The researchers tested two different methods to prove their hypothesis, do individuals suffering/ have suffered from anorexia nervosa display altered dopamine activity in the brain? In their first study, they simply did posthoc analyses of the PET and fMRI scans. They discovered an increased binding of DA2/DA3 from recovered individuals to their control group. This showed a positive correlation between anxiety and self-harm avoidance in the binding region. In their second study, they used an fMRI while participants were answering a monetary choice task. The result of this test was that recovered individuals showed a greater BOLD response, a positive relationship between anxiety and change in the dorsal caudate, and they failed to show a differential response to negative and positive feedback in comparison to the control group.

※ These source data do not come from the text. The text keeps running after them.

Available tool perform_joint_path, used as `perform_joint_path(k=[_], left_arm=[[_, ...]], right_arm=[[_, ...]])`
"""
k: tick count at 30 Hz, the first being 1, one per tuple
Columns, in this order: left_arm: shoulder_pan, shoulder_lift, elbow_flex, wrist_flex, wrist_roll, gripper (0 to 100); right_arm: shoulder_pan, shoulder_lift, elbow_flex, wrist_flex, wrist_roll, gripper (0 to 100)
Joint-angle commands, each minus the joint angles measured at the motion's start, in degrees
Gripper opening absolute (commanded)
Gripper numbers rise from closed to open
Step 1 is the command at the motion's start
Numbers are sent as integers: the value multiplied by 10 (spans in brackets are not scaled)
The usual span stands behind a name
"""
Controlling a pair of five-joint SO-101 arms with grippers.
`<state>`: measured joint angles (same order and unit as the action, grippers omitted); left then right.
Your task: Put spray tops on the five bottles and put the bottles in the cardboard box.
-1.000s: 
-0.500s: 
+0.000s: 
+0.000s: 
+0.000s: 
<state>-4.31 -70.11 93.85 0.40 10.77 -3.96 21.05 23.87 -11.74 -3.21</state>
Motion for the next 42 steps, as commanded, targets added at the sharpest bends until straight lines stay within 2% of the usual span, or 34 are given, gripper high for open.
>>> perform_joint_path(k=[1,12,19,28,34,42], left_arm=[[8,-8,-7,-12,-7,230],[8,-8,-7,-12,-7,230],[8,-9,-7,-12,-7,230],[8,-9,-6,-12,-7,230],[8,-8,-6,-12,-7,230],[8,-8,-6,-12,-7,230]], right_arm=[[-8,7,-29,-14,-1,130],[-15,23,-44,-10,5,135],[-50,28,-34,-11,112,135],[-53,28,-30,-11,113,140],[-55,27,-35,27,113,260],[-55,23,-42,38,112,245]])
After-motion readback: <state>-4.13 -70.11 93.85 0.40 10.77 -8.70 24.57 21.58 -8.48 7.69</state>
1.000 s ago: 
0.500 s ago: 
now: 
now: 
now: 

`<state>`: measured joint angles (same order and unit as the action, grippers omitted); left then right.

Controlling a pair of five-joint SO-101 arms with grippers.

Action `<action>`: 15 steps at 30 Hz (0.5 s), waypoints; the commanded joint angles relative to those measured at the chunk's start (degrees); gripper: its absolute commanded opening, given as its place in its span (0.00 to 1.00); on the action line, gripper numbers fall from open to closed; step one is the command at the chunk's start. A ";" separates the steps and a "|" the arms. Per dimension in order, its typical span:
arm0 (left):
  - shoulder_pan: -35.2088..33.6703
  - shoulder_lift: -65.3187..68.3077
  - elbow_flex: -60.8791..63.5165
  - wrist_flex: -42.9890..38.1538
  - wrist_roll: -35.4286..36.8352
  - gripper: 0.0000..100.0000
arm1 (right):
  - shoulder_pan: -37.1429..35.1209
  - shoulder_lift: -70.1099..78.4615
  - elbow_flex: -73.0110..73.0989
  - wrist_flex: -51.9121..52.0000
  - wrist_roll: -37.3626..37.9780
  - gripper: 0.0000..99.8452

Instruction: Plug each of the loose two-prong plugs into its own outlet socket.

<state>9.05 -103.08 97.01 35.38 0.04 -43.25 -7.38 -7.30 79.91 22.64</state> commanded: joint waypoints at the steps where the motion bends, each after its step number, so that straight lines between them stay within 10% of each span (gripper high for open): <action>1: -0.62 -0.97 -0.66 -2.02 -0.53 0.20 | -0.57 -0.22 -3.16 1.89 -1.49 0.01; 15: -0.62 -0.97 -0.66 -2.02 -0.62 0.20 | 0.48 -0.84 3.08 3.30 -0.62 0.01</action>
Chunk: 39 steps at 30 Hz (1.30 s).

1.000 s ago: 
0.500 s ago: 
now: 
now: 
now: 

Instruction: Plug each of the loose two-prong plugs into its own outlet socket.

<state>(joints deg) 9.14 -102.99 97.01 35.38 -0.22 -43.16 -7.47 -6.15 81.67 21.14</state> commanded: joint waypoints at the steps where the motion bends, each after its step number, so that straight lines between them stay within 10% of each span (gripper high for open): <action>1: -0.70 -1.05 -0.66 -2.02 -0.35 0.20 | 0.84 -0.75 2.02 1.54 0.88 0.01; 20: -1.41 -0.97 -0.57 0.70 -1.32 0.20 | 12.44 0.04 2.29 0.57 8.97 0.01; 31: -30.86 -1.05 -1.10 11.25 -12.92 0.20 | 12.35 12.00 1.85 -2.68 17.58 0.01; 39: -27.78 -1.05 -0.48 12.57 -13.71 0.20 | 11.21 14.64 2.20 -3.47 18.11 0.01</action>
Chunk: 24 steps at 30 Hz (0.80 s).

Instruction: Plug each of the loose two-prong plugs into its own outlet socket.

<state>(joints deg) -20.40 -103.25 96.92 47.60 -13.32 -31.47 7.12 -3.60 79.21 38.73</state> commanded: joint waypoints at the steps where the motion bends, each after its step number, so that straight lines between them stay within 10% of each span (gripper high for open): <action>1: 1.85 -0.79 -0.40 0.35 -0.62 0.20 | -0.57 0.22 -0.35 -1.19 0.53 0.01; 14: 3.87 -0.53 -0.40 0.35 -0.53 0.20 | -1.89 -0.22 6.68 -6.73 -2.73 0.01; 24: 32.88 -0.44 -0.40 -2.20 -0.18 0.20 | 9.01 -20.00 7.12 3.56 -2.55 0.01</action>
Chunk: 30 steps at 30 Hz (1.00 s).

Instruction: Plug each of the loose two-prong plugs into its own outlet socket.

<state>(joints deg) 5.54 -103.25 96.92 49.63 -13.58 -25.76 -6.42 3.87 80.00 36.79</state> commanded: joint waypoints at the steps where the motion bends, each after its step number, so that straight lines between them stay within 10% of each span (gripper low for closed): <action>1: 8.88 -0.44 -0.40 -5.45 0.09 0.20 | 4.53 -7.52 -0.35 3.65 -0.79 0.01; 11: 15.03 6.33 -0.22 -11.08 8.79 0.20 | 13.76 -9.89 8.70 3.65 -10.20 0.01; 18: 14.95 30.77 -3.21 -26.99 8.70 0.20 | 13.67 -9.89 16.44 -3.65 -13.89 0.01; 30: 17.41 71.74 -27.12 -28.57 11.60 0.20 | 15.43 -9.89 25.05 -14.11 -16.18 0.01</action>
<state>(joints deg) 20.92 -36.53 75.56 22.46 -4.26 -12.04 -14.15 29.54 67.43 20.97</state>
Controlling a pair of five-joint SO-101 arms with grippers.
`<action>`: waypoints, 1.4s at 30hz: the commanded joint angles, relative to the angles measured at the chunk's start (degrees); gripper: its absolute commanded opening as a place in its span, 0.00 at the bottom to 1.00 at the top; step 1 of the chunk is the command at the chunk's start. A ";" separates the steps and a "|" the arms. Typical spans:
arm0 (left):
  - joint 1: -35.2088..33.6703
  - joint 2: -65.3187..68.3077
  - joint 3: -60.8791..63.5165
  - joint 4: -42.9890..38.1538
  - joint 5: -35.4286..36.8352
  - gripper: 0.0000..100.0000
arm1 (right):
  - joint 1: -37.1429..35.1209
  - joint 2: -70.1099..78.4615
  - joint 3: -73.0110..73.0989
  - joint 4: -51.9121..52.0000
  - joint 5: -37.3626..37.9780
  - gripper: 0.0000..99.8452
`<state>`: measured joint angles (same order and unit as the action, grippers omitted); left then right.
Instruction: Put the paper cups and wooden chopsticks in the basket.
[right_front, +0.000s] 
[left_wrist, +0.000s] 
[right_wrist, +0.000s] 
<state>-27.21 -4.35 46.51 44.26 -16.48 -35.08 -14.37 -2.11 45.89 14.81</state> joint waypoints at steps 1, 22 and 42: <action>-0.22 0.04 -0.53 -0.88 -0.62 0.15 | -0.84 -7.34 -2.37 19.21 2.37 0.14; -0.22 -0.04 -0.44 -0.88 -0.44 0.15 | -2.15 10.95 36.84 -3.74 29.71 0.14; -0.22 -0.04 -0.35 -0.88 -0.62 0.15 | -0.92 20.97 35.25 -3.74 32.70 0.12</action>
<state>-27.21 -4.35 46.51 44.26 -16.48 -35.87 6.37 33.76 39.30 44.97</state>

What I would like to see done differently with this specific study is to have a larger sample. In this version of the study, they only studied a group of twelve females who recovered from anorexia. If they had a larger sample their results would have shown a much stronger positive correlation which would have supported the results of their experiment better. Also, I think it would be good to have a third group of individuals suffering from anorexia nervosa. It would be interesting to compare the varying levels of severity between recovered individuals and those who are struggling with anorexia. I think it would also be good to add a third study similar to the second, instead of monetary decisions it focuses more on the body image questions/decisions and obtain results from the scans.